[REQUIRED WORK] Leaving pictures out, repeat word for word the line that has "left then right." and each line that follows it to the end of the listing.

[AVAILABLE DATA]
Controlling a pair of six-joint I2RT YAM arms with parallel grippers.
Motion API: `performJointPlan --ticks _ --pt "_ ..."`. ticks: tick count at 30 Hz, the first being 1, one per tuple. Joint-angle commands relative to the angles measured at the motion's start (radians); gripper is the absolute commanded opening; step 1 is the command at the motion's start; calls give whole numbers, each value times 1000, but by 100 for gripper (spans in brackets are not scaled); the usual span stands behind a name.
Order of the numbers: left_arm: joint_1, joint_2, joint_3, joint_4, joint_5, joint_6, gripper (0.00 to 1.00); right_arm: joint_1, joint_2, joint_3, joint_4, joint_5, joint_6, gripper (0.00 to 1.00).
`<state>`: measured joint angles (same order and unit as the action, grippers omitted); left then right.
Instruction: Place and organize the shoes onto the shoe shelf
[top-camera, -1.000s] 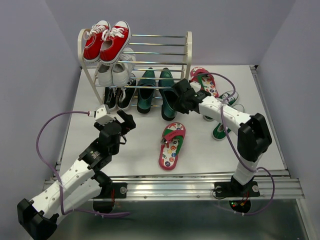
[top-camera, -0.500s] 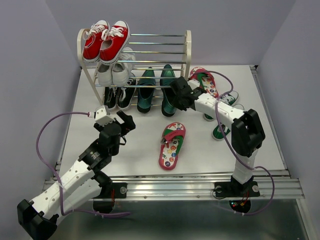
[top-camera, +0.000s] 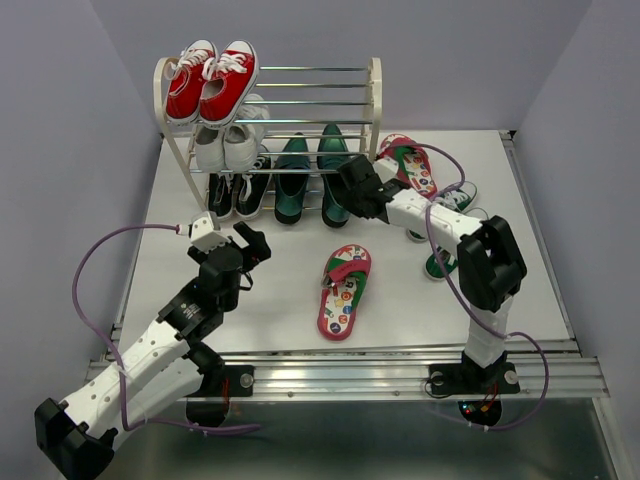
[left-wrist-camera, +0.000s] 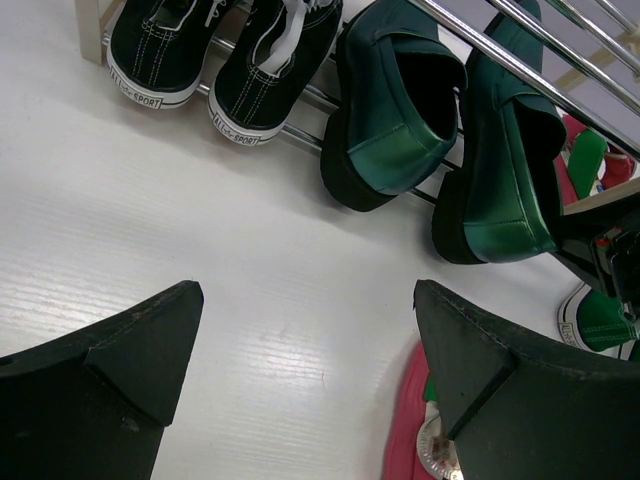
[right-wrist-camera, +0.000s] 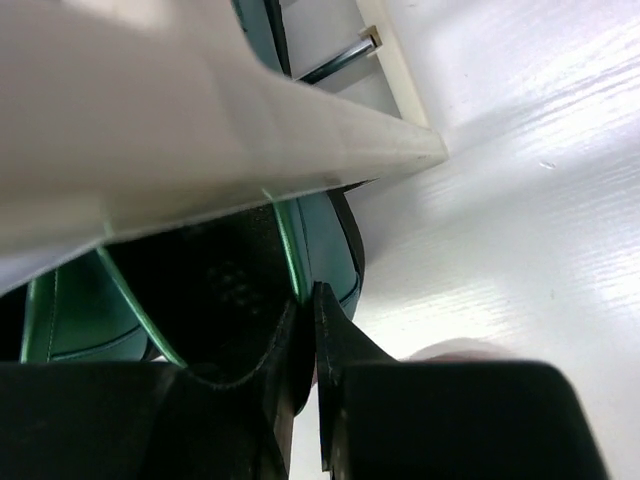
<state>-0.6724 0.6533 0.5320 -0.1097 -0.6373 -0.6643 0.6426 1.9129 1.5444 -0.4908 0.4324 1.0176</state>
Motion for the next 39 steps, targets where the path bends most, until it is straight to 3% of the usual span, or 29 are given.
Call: performJointPlan --ticks 1,7,16,23,34,39 --pt "0 6 -9 22 -32 0 99 37 -64 -42 310 98 -16 15" --pt "0 6 -9 25 -22 2 99 55 -35 -7 324 144 -40 17" --pt "0 6 -12 36 -4 8 99 87 -20 -7 328 265 52 16" --pt "0 8 -15 36 -4 8 99 97 -15 -33 371 339 124 10" --pt "0 9 -17 35 -7 6 99 106 -51 -106 449 419 188 9" --pt "0 5 -17 33 -10 5 99 106 -54 -121 469 489 223 3"
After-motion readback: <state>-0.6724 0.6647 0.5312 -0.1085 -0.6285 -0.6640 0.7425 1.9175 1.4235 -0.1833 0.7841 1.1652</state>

[TASK ANSWER]
`<state>`: measured joint angles (same order and unit as the action, grippers omitted); left then right.
Instruction: Place and organize the shoes onto the shoe shelf
[top-camera, -1.000s] 
[top-camera, -0.500s] 
[top-camera, +0.000s] 
[left-wrist-camera, +0.000s] 
[right-wrist-camera, +0.000s] 
<state>-0.6724 0.6533 0.5320 -0.1097 -0.6373 -0.6643 0.6426 1.9129 1.5444 -0.4908 0.4324 1.0176</state>
Motion for the next 39 steps, targets where the path bends most, until it is straight to 3% of the usual span, or 29 are given.
Call: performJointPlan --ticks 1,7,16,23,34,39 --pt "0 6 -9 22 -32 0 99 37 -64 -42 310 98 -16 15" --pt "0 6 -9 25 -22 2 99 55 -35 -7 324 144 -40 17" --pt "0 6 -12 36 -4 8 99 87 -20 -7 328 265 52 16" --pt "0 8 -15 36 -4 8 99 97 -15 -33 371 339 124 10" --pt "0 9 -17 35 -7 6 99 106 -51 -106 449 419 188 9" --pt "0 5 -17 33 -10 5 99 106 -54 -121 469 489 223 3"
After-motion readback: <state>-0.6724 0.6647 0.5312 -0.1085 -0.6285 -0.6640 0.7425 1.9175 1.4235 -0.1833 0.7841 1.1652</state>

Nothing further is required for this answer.